SLS and BONY created and maintained, even if she was not the person who prepared

these documents. Nothing in the record, nor in Wallace’s affidavit, shows that she is qualified to authenticate records created by Bank of America, or any company other than

SLS and BONY, for that matter.

{¶19} Upon review, we find that there are genuine issues of material fact regarding

the authentication of the evidentiary materials BONY submitted, because Wallace’s

affidavit is insufficient as to some of the documents it references. Accordingly, the court

erred in granting summary judgment, and Christine’s sole assigned error is sustained.

{¶20} Judgment reversed and remanded to the trial court for proceedings

consistent with this opinion.

It is ordered that appellants recover from appellees costs herein taxed.

The court finds there were reasonable grounds for this appeal.

It is ordered that a special mandate be sent to the Cuyahoga County Common Pleas

Court to carry this judgment into execution.

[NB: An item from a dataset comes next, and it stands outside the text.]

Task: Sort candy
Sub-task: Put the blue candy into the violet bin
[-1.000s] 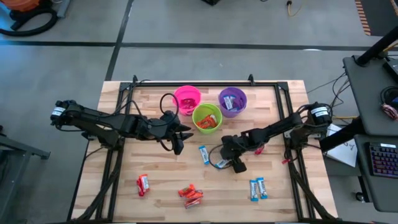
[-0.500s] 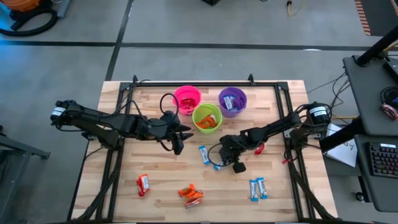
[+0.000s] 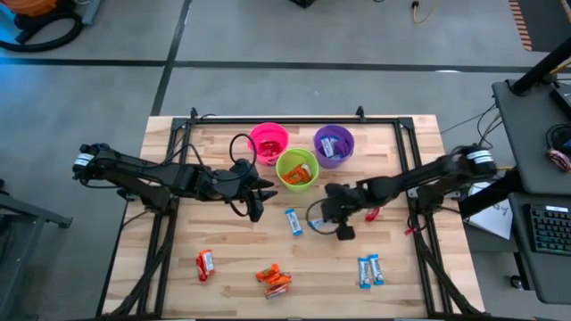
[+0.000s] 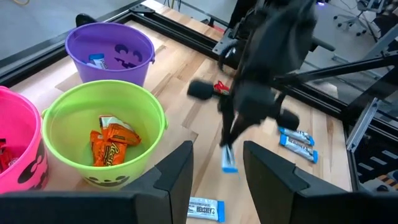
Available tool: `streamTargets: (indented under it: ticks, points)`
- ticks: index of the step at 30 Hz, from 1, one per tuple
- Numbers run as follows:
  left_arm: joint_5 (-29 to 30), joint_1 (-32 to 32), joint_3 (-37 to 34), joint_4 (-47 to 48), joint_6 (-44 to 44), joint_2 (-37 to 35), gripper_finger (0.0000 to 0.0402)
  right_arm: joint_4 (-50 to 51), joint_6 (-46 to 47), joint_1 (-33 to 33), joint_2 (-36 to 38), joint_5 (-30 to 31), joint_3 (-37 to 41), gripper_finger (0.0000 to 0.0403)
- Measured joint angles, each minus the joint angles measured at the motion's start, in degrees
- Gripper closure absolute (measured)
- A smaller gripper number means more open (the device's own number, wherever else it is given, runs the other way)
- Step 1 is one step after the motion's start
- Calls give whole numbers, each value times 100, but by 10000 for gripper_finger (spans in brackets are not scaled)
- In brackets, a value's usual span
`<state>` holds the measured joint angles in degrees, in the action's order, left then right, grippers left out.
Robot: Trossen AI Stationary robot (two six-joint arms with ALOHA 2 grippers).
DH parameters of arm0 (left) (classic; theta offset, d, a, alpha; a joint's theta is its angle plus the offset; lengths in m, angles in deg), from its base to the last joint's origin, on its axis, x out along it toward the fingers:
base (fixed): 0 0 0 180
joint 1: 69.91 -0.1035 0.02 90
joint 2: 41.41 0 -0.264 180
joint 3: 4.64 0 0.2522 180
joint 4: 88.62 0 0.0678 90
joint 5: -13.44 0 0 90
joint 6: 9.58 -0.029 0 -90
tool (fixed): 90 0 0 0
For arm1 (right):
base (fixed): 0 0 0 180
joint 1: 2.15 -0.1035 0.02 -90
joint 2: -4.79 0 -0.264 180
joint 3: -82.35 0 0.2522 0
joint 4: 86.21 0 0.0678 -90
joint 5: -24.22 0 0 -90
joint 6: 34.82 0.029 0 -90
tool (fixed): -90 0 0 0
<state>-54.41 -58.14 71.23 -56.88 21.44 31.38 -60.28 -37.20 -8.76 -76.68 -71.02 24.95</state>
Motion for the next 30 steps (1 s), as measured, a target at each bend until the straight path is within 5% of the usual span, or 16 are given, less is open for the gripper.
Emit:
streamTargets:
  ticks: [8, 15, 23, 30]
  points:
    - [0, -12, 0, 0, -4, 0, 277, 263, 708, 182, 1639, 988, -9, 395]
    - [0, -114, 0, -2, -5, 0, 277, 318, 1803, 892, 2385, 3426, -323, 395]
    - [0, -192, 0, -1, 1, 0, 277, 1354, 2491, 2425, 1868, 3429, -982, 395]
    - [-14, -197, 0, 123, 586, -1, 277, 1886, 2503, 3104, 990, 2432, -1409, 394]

A certified copy of this entry shall constitute the mandate pursuant to Rule 27 of

the Rules of Appellate Procedure.

PATRICIA ANN BLACKMON, JUDGE

MARY EILEEN KILBANE, P.J., and MELODY J. STEWART, J., CONCUR

Reference

Cited By
7 cases
Status
Published
Syllabus
Summary judgment foreclosure authentication of business records. The court erred by granting summary judgment to the holder of a note and mortgage, because the plaintiff was not qualified to testify as a witness regarding another company's previous loan servicing documents. The witness was qualified to authenticate documents created by the loan servicing company for whom she worked and the bank whose loans she serviced. However, her affidavit failed to aver that she had personal knowledge or familiarity of the record-keeping system that the previous loan serving company used.